» **What to work on**
For the word "robot", find each line in the entries where it occurs and copy that line.

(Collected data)
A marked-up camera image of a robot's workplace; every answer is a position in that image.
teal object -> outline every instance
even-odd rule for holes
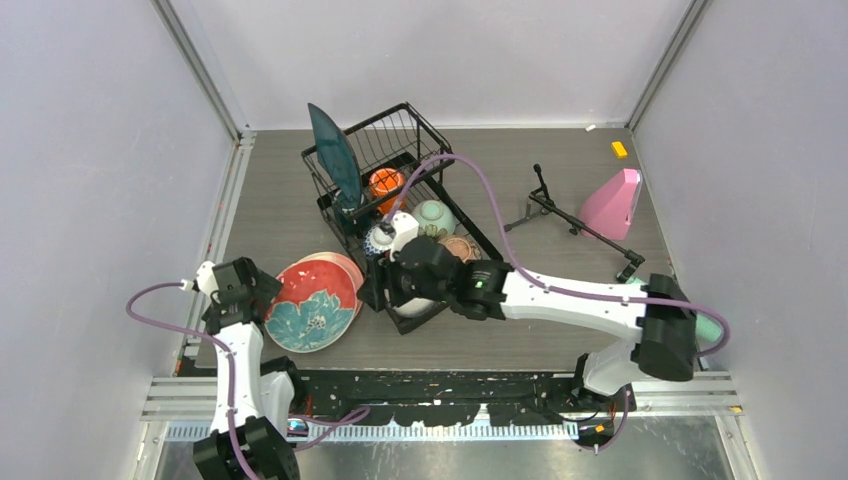
[[[645,285],[647,282],[637,277],[630,277],[630,279],[627,280],[627,283]],[[695,317],[695,334],[698,335],[698,338],[700,338],[701,340],[706,340],[710,343],[715,343],[721,338],[721,325],[713,321],[712,318],[699,313]]]
[[[336,198],[339,207],[355,209],[362,198],[362,179],[356,155],[336,122],[315,105],[310,103],[308,107],[318,163],[339,187],[340,194]]]

gray table surface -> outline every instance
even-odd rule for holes
[[[598,187],[621,168],[639,168],[626,130],[571,129],[443,130],[453,150],[477,161],[495,188],[507,222],[523,214],[527,194],[538,186],[532,165],[542,165],[551,196],[575,214]],[[622,141],[630,156],[618,160],[610,143]],[[300,151],[312,145],[311,131],[261,132],[250,157],[227,246],[228,259],[251,257],[276,274],[305,255],[343,252],[320,216],[317,192]],[[495,221],[477,177],[463,165],[445,172],[445,187],[498,249]],[[627,262],[598,240],[568,233],[568,224],[549,215],[509,233],[528,269],[594,282],[614,282]],[[628,237],[621,242],[646,258],[637,271],[668,273],[667,252],[647,189],[643,189]],[[401,336],[386,313],[363,306],[348,331],[324,350],[295,354],[267,340],[263,361],[288,355],[303,368],[557,370],[570,371],[581,354],[614,341],[597,331],[541,320],[478,322],[450,311]],[[198,367],[212,367],[212,348],[203,345]]]

pink sponge holder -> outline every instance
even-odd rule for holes
[[[641,187],[642,174],[639,170],[625,168],[586,200],[578,218],[587,227],[611,240],[624,240],[633,221]],[[592,236],[585,230],[582,233]]]

dish rack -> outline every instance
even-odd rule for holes
[[[318,163],[315,146],[313,145],[301,152],[301,157],[309,169],[312,181],[318,191],[316,203],[321,216],[336,238],[339,239],[347,254],[366,276],[366,287],[364,288],[367,288],[369,282],[371,285],[376,284],[377,276],[375,263],[366,258],[363,249],[365,232],[348,233],[349,229],[345,228],[344,225],[379,222],[382,214],[377,207],[400,193],[400,189],[396,189],[386,196],[371,198],[368,193],[371,174],[381,168],[394,168],[400,171],[404,178],[409,179],[412,172],[424,160],[453,151],[447,139],[409,103],[395,105],[363,120],[345,129],[344,134],[356,155],[362,190],[366,195],[365,203],[352,212],[343,212],[334,208],[333,199],[339,188]],[[443,186],[445,170],[454,163],[454,160],[442,160],[421,174],[409,188],[404,209],[411,212],[418,203],[425,200],[442,201],[456,219],[456,234],[464,234],[473,239],[480,246],[484,258],[503,260],[498,249],[445,190]],[[383,305],[379,304],[371,305],[371,307],[378,311],[383,309]],[[414,318],[403,317],[392,309],[386,310],[398,327],[398,331],[405,334],[423,325],[445,308],[447,308],[447,305],[440,305],[438,308],[430,309],[427,313]]]

small yellow object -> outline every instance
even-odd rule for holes
[[[612,142],[612,151],[615,152],[615,156],[619,160],[627,158],[627,149],[624,148],[624,144],[621,142]]]

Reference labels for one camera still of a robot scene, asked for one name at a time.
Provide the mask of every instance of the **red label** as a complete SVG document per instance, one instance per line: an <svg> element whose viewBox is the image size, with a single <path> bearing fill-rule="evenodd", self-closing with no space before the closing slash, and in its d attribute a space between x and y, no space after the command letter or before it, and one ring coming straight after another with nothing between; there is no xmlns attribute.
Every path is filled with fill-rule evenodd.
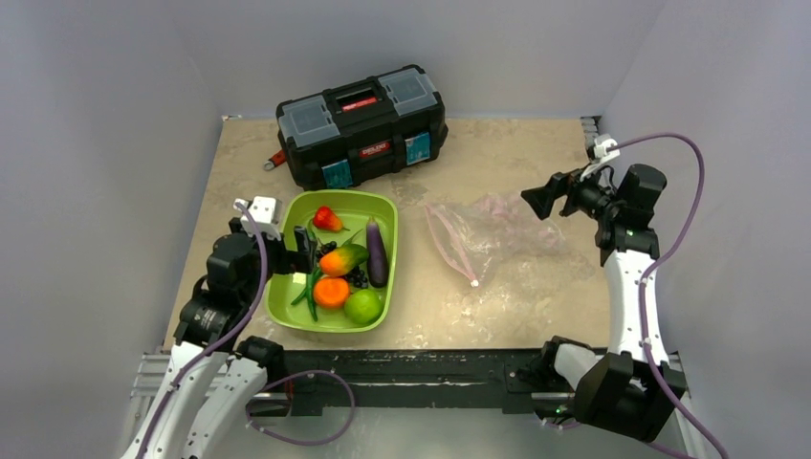
<svg viewBox="0 0 811 459"><path fill-rule="evenodd" d="M371 104L373 104L373 103L375 103L377 101L378 101L378 99L375 98L375 97L364 98L362 100L358 100L357 102L352 102L352 103L350 103L348 105L342 106L341 110L343 110L344 112L348 112L349 110L355 110L356 108L361 108L361 107L365 107L366 105L371 105Z"/></svg>
<svg viewBox="0 0 811 459"><path fill-rule="evenodd" d="M383 153L389 148L391 148L391 142L389 141L375 143L374 145L369 145L361 150L360 156L361 158L368 158L370 156L375 156L378 153Z"/></svg>

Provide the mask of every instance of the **black toolbox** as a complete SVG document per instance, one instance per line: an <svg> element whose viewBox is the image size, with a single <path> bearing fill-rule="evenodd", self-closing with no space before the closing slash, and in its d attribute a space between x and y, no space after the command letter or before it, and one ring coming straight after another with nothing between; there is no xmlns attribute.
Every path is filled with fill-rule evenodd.
<svg viewBox="0 0 811 459"><path fill-rule="evenodd" d="M416 65L276 107L296 184L346 188L423 161L448 136L445 105Z"/></svg>

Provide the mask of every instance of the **tabletop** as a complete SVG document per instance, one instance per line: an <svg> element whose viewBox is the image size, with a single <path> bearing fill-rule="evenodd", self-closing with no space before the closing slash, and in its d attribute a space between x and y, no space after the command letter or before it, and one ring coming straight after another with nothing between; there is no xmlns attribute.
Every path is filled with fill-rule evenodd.
<svg viewBox="0 0 811 459"><path fill-rule="evenodd" d="M400 214L397 273L389 313L375 329L332 335L288 329L260 307L241 338L287 349L469 349L539 347L553 335L605 346L608 290L594 246L597 225L581 213L553 212L565 242L542 256L509 257L479 287L452 269L428 232L425 206L470 204L483 195L542 186L586 164L578 120L448 120L439 158L368 181L358 189L391 199ZM275 120L226 120L208 177L164 347L181 308L206 272L211 245L227 234L235 198L289 203L302 189L286 164L265 171L279 149Z"/></svg>

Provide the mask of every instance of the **toolbox lid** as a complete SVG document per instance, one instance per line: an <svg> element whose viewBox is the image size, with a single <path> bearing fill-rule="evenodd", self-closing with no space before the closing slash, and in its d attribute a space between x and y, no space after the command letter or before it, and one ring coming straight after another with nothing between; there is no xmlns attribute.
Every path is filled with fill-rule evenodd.
<svg viewBox="0 0 811 459"><path fill-rule="evenodd" d="M281 109L284 115L278 119L279 129L285 140L292 137L298 147L340 135L324 96L282 105Z"/></svg>
<svg viewBox="0 0 811 459"><path fill-rule="evenodd" d="M385 88L400 116L436 104L436 97L433 95L436 88L428 75L421 74L417 69L410 68L381 76L378 81Z"/></svg>

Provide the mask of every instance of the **plastic bag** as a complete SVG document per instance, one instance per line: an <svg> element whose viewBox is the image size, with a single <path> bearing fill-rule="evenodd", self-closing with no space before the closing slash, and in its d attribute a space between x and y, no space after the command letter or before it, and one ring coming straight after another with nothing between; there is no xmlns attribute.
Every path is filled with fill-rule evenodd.
<svg viewBox="0 0 811 459"><path fill-rule="evenodd" d="M427 204L426 215L437 250L473 287L482 285L503 260L563 247L558 226L538 220L517 192L487 194L469 206Z"/></svg>

» **Written response**
A marked-up camera image of a robot's workplace; every answer is a position in that image.
Reference labels for one camera still of a robot scene, asked for one name at a time.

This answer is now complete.